Overblog Suivre ce blog
Editer l'article Administration Créer mon blog

Publié par Marcel DJABIOH

#Gabon : ce petit -enfant là et ses copains ne surprendront plus jamais

Après avoir lu cet article 425 nouvellement inséré en catimini dans le nouveau code pénal gabonais, l'on ne peut ne pas étouffer de rire. Comment ne pas rire devant pareille hérésie ? Nous nous sommes livrés à une petite analyse du texte de cet article et nous sommes posé la question de savoir si cette disposition n'a pas été rédigée par le docteur en droit transgabonais lui-même, et inséré dans l'ordonnance adoptée par le conseil des ministres du 11 août 2015, après son passage au Conseil d'Etat.

Une autre question qui nous est venue à l'esprit, est celle de savoir si les parlementaires gabonais ont véritablement examiné cette ordonnance, avant d'adopter une loi la ratifiant.

Tenez, d'ordinaire ce type d'article est rédigé en utilisant le futur simple. Exemple, "Quiconque aura sciemment fait usage de l’un des faux prévus aux articles 115 à 117, sera puni d’un emprisonnement de cinq à dix ans". Or ici, nous observons que les temps utilisés sont le passé et le présent. "Quiconque, sans droit ni titre, sans qualité a agir, a (temps passé) par quelque moyen que ce soit remis en cause la filiation légitime, naturelle ou adoptive d’autrui, en dehors des cas où le père légitime a, avant sa mort, engagé une action en désaveu de paternité, est puni (temps présent) d’un emprisonnement de cinq ans au plus et d’une amende de dix millions (10 000 000) de francs au plus ou de l’une de ces deux peines".

De deux choses l'une. Ou l'auteur de cet article s'est foutu de lui-même à défaut de s'être foutu du commanditaire, où il est simplement fou. Nous allons nous expliquer en détaillant ce que cette disposition signifierait au sens où il a été rédigé.

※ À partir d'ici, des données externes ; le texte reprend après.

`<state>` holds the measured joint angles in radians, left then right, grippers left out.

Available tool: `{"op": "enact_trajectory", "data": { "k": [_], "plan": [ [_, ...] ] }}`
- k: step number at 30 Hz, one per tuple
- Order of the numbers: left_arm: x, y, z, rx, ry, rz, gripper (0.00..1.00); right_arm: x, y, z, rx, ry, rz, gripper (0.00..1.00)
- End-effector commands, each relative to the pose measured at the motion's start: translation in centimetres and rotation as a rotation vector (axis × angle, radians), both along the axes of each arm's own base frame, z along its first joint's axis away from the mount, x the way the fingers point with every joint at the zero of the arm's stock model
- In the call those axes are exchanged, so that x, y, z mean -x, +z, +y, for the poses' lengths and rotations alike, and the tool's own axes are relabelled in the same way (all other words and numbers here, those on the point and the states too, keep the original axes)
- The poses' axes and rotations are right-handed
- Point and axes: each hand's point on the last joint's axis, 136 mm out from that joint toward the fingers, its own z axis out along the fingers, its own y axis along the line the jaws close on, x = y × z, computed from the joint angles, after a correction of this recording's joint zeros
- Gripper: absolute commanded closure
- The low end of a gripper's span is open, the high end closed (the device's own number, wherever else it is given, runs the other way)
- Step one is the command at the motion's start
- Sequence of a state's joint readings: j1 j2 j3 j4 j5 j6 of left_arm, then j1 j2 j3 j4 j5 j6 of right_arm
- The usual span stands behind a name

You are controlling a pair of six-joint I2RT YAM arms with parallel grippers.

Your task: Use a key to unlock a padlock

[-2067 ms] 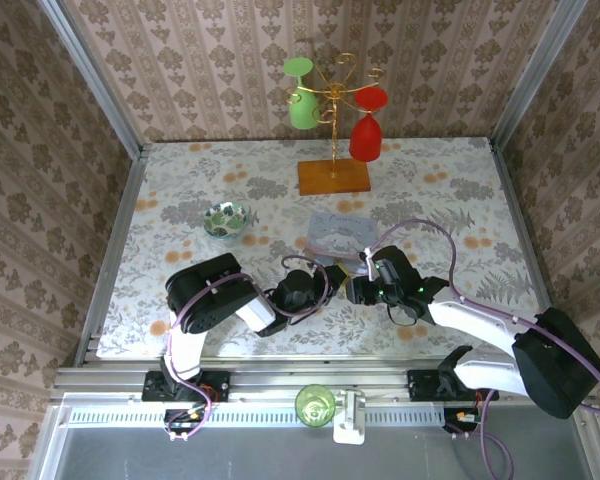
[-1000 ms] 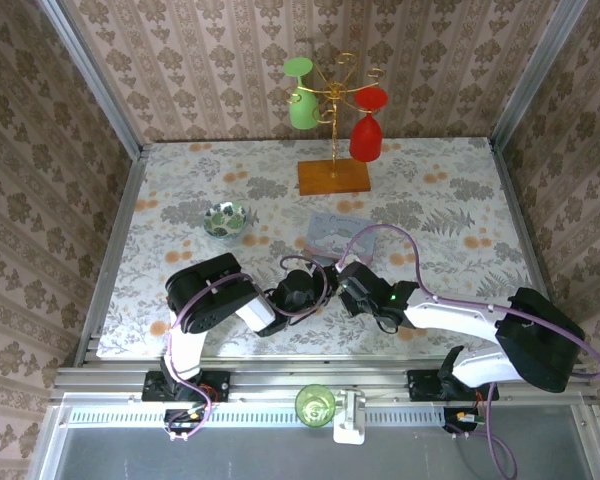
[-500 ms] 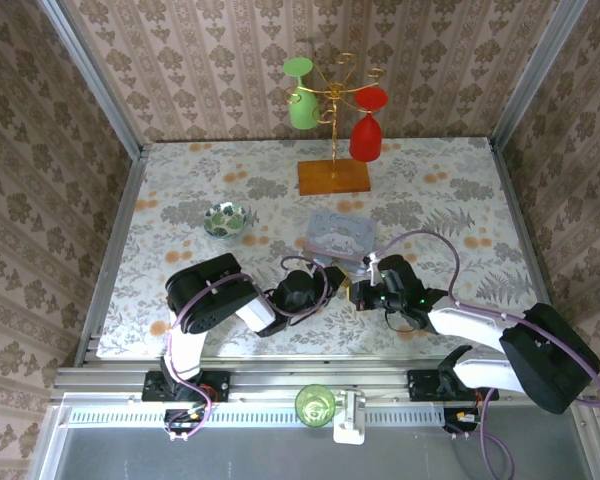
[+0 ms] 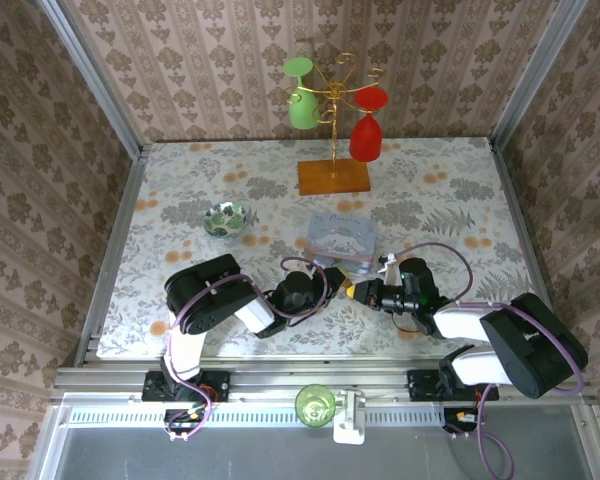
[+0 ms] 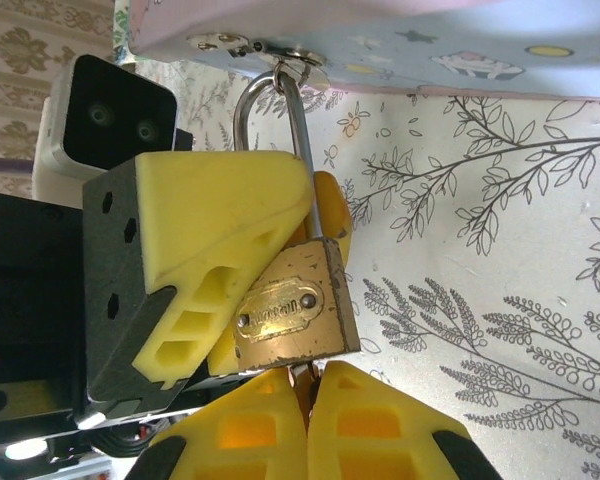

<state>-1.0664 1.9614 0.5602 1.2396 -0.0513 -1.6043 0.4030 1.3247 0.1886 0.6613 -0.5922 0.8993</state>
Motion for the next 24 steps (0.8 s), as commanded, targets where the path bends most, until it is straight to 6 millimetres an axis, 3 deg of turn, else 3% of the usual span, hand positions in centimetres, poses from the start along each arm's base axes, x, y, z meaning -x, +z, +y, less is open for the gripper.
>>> {"op": "enact_trajectory", "data": {
  "k": [1,3,6,9,14,20,24],
  "plan": [
    [0.9,0.9,0.3,0.034,-0.021,-0.030,1.00,-1.7,1.8,-0.5,-0.081,-0.065,-0.009,1.00],
    [0.9,0.5,0.6,0.011,-0.013,-0.040,1.00,-1.7,1.3,-0.7,-0.065,-0.069,0.001,1.00],
    [0.9,-0.6,1.4,-0.029,0.002,-0.044,0.91,-1.7,0.7,-0.8,-0.058,-0.078,0.015,1.00],
    [0.8,-1.9,2.2,-0.062,0.023,-0.031,0.91,-1.8,0.4,-0.8,-0.059,-0.079,0.016,1.00],
    [0.9,-2.9,2.4,-0.092,0.029,-0.028,0.86,-1.3,-3.3,-2.2,0.110,-0.097,0.072,1.00],
    [1.0,-4.9,5.4,-0.247,0.078,-0.026,0.80,-1.5,-3.5,-1.9,0.100,-0.087,0.079,1.00],
    [0.6,-4.7,6.2,-0.312,0.080,-0.053,0.76,-1.7,-3.0,-1.5,0.072,-0.081,0.075,1.00]
  ]
}}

A ce qui semble, par cette formulation, l'initiateur de cet article a introduit dans une loi qui ne peut être rétroactive, une disposition avec effet rétroactif. Autrement dit, applicable à des faits passés. Ce qui pourrait vouloir dire que toute personne qui, par quelque moyen que ce soit, a (temps passé) remis en cause la filiation légitime, naturelle ou adoptive d’autrui, sans droit ni titre, sans qualité à agir, est (temps présent), puni d’un emprisonnement de cinq ans au plus et d’une amende de dix millions (10 000 000) de francs au plus ou de l’une de ces deux peines seulement.

En français facile, cet article 425 du nouveau code pénale dit que, quiconque, depuis que les gabonais en parlent, a remis en cause la filiation du petit prince devenu roi, qui dicte ses lois, alors qu'il n'a ni droit, ni titre, ni qualité à agir, doit savoir qu'il est à présent, puni d’un emprisonnement de cinq ans au plus et d’une amende de dix millions (10 000 000) de francs au plus ou de l’une de ces deux peines seulement. (Sic et re-sic) !

Pendant que nous y sommes,

1- qu'en est-il de ceux qui ont, par quelque moyen que ce soit remis en cause la filiation légitime, naturelle ou adoptive d’autrui, alors que la mère légitime n'a pas ou n'a jamais engagé une action en désaveu de maternité ?

2- qu'en sera-t-il de ceux qui auront par quelque moyen que ce soit remis en cause la filiation légitime, naturelle ou adoptive d’autrui, étant donné que cet article ne fait référence qu'aux actes antérieurs ?

Pauvre Bongo Ondimba II ! Quand comprendra-t-il qu'une loi doit être impersonnelle et qu'en voulant trop faire, il s'enfonce chaque instant dans la merde ? En dehors de sa filiation avec Bongo Ondimba Ier et Nkama Marie Joséphine, quel autre Gabonais a vu sa filiation être remise en cause ? Bolooooh ! Donc faites déjà le recensement de toutes les personnes qui ont violé cette disposition avant son existence et foutez les en taule ! C'est quoi c'est ça ! Foutez tous le camp avec votre légion étrangère et ce sera mieux pour le Gabon.